§ **What needs to be done**
The answer should reproduce the listing below character for character.

◆ ◆ ◆

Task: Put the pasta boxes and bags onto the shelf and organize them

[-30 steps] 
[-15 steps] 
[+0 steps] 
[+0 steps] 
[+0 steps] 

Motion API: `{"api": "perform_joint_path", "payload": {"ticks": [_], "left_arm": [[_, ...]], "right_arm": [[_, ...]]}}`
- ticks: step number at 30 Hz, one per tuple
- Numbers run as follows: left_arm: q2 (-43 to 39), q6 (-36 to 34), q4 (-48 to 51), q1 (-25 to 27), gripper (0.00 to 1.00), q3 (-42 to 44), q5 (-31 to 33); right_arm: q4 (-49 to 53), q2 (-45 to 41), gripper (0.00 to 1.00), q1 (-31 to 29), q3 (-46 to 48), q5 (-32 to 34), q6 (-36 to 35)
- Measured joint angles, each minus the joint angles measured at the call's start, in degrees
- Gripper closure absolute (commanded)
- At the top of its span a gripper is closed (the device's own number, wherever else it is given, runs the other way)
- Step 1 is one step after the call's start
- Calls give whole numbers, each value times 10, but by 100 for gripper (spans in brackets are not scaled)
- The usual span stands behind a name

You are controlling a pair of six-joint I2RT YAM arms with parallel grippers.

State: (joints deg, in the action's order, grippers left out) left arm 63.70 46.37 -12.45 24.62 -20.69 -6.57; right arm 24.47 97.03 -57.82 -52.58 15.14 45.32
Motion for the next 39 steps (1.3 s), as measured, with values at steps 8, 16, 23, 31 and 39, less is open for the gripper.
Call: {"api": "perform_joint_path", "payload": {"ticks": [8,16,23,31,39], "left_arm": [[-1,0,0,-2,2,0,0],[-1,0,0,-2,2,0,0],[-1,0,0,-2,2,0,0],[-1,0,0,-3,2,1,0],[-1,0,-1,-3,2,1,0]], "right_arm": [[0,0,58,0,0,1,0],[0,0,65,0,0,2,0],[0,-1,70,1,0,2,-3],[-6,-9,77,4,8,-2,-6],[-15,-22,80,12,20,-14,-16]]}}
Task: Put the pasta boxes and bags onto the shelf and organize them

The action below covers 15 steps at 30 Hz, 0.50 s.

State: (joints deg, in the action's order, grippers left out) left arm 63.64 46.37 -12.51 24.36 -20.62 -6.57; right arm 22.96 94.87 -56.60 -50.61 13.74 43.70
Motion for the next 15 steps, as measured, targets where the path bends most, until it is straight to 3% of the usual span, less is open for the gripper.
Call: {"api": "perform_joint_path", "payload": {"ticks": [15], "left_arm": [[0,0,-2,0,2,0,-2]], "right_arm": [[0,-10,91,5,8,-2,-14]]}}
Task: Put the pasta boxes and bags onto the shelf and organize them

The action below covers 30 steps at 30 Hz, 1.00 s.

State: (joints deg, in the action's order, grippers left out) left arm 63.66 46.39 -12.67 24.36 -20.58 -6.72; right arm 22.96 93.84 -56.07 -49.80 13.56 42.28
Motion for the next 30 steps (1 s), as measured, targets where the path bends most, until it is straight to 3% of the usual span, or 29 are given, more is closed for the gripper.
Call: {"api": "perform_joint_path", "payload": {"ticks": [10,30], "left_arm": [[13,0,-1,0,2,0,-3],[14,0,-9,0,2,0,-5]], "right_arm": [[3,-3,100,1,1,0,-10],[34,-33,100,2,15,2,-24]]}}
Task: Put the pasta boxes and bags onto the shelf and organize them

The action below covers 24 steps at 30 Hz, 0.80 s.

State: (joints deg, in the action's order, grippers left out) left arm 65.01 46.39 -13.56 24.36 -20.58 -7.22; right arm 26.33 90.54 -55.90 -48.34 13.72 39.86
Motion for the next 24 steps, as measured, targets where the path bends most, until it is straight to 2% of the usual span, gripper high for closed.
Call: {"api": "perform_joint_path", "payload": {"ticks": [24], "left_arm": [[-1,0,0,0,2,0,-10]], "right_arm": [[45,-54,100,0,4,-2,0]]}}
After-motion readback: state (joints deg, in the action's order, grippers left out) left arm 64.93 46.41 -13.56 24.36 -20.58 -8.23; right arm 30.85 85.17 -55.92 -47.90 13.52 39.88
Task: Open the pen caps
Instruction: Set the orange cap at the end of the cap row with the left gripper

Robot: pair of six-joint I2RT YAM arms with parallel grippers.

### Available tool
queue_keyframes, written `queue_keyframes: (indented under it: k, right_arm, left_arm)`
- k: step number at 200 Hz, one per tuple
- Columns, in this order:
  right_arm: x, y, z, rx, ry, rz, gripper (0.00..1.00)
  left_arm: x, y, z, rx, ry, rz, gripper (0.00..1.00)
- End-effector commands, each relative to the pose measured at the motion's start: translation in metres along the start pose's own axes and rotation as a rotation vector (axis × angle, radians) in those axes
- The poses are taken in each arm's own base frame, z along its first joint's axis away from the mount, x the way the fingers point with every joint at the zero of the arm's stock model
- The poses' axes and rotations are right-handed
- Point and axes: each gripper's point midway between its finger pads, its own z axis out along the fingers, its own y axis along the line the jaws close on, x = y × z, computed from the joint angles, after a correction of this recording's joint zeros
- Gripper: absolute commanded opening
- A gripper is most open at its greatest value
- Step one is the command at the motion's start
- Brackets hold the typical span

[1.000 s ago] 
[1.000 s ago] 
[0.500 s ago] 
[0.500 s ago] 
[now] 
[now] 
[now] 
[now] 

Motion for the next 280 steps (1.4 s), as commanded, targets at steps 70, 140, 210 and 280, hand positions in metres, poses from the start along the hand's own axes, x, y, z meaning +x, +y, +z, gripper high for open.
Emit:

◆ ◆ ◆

§ **Answer to this problem**
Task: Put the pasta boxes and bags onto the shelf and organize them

[-30 steps] 
[-15 steps] 
[+0 steps] 
[+0 steps] 
[+0 steps] 

Motion API: `{"api": "perform_joint_path", "payload": {"ticks": [_], "left_arm": [[_, ...]], "right_arm": [[_, ...]]}}`
- ticks: step number at 30 Hz, one per tuple
- Numbers run as follows: left_arm: q2 (-43 to 39), q6 (-36 to 34), q4 (-48 to 51), q1 (-25 to 27), gripper (0.00 to 1.00), q3 (-42 to 44), q5 (-31 to 33); right_arm: q4 (-49 to 53), q2 (-45 to 41), gripper (0.00 to 1.00), q1 (-31 to 29), q3 (-46 to 48), q5 (-32 to 34), q6 (-36 to 35)
- Measured joint angles, each minus the joint angles measured at the call's start, in degrees
- Gripper closure absolute (commanded)
- At the top of its span a gripper is closed (the device's own number, wherever else it is given, runs the other way)
- Step 1 is one step after the call's start
- Calls give whole numbers, each value times 10, but by 100 for gripper (spans in brackets are not scaled)
- The usual span stands behind a name

You are controlling a pair of six-joint I2RT YAM arms with parallel grippers.

State: (joints deg, in the action's order, grippers left out) left arm 63.70 46.37 -12.45 24.62 -20.69 -6.57; right arm 24.47 97.03 -57.82 -52.58 15.14 45.32
Motion for the next 39 steps (1.3 s), as measured, with values at steps 8, 16, 23, 31 and 39, less is open for the gripper.
Call: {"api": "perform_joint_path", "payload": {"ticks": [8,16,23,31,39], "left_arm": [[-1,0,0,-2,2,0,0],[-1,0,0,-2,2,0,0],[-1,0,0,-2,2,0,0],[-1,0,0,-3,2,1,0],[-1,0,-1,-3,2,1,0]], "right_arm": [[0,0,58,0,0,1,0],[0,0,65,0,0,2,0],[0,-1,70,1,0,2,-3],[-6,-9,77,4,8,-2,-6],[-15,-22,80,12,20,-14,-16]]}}
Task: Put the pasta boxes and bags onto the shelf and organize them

The action below covers 15 steps at 30 Hz, 0.50 s.

State: (joints deg, in the action's order, grippers left out) left arm 63.64 46.37 -12.51 24.36 -20.62 -6.57; right arm 22.96 94.87 -56.60 -50.61 13.74 43.70
Motion for the next 15 steps, as measured, targets where the path bends most, until it is straight to 3% of the usual span, less is open for the gripper.
Call: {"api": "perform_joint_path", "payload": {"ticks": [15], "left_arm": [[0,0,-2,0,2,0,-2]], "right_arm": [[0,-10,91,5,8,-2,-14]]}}
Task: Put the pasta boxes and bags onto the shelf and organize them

The action below covers 30 steps at 30 Hz, 1.00 s.

State: (joints deg, in the action's order, grippers left out) left arm 63.66 46.39 -12.67 24.36 -20.58 -6.72; right arm 22.96 93.84 -56.07 -49.80 13.56 42.28
Motion for the next 30 steps (1 s), as measured, targets where the path bends most, until it is straight to 3% of the usual span, or 29 are given, more is closed for the gripper.
Call: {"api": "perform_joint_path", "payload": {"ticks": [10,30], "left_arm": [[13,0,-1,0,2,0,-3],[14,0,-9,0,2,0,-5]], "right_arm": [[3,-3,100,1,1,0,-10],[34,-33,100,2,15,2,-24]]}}
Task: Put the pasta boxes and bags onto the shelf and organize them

The action below covers 24 steps at 30 Hz, 0.80 s.

State: (joints deg, in the action's order, grippers left out) left arm 65.01 46.39 -13.56 24.36 -20.58 -7.22; right arm 26.33 90.54 -55.90 -48.34 13.72 39.86
Motion for the next 24 steps, as measured, targets where the path bends most, until it is straight to 2% of the usual span, gripper high for closed.
Call: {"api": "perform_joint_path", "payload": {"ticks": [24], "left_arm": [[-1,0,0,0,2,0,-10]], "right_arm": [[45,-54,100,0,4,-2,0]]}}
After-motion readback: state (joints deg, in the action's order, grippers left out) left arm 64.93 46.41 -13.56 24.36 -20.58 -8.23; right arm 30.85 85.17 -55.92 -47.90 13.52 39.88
Task: Open the pen caps
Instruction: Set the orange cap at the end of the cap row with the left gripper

Robot: pair of six-joint I2RT YAM arms with parallel grippers.

### Available tool
queue_keyframes, written `queue_keyframes: (indented under it: k, right_arm, left_arm)`
- k: step number at 200 Hz, one per tuple
- Columns, in this order:
  right_arm: x, y, z, rx, ry, rz, gripper (0.00..1.00)
  left_arm: x, y, z, rx, ry, rz, gripper (0.00..1.00)
- End-effector commands, each relative to the pose measured at the motion's start: translation in metres along the start pose's own axes and rotation as a rotation vector (axis × angle, radians) in those axes
- The poses are taken in each arm's own base frame, z along its first joint's axis away from the mount, x the way the fingers point with every joint at the zero of the arm's stock model
- The poses' axes and rotations are right-handed
- Point and axes: each gripper's point midway between its finger pads, its own z axis out along the fingers, its own y axis along the line the jaws close on, x = y × z, computed from the joint angles, after a correction of this recording's joint zeros
- Gripper: absolute commanded opening
- A gripper is most open at its greatest value
- Step one is the command at the motion's start
- Brackets hold the typical span

[1.000 s ago] 
[1.000 s ago] 
[0.500 s ago] 
[0.500 s ago] 
[now] 
[now] 
[now] 
[now] 

Motion for the next 280 steps (1.4 s), as commanded, targets at steps 70, 140, 210 and 280, hand positions in metres, poses from the start along the hand's own axes, x, y, z meaning +x, +y, +z, gripper high for open.
Emit:

No more output is expected here.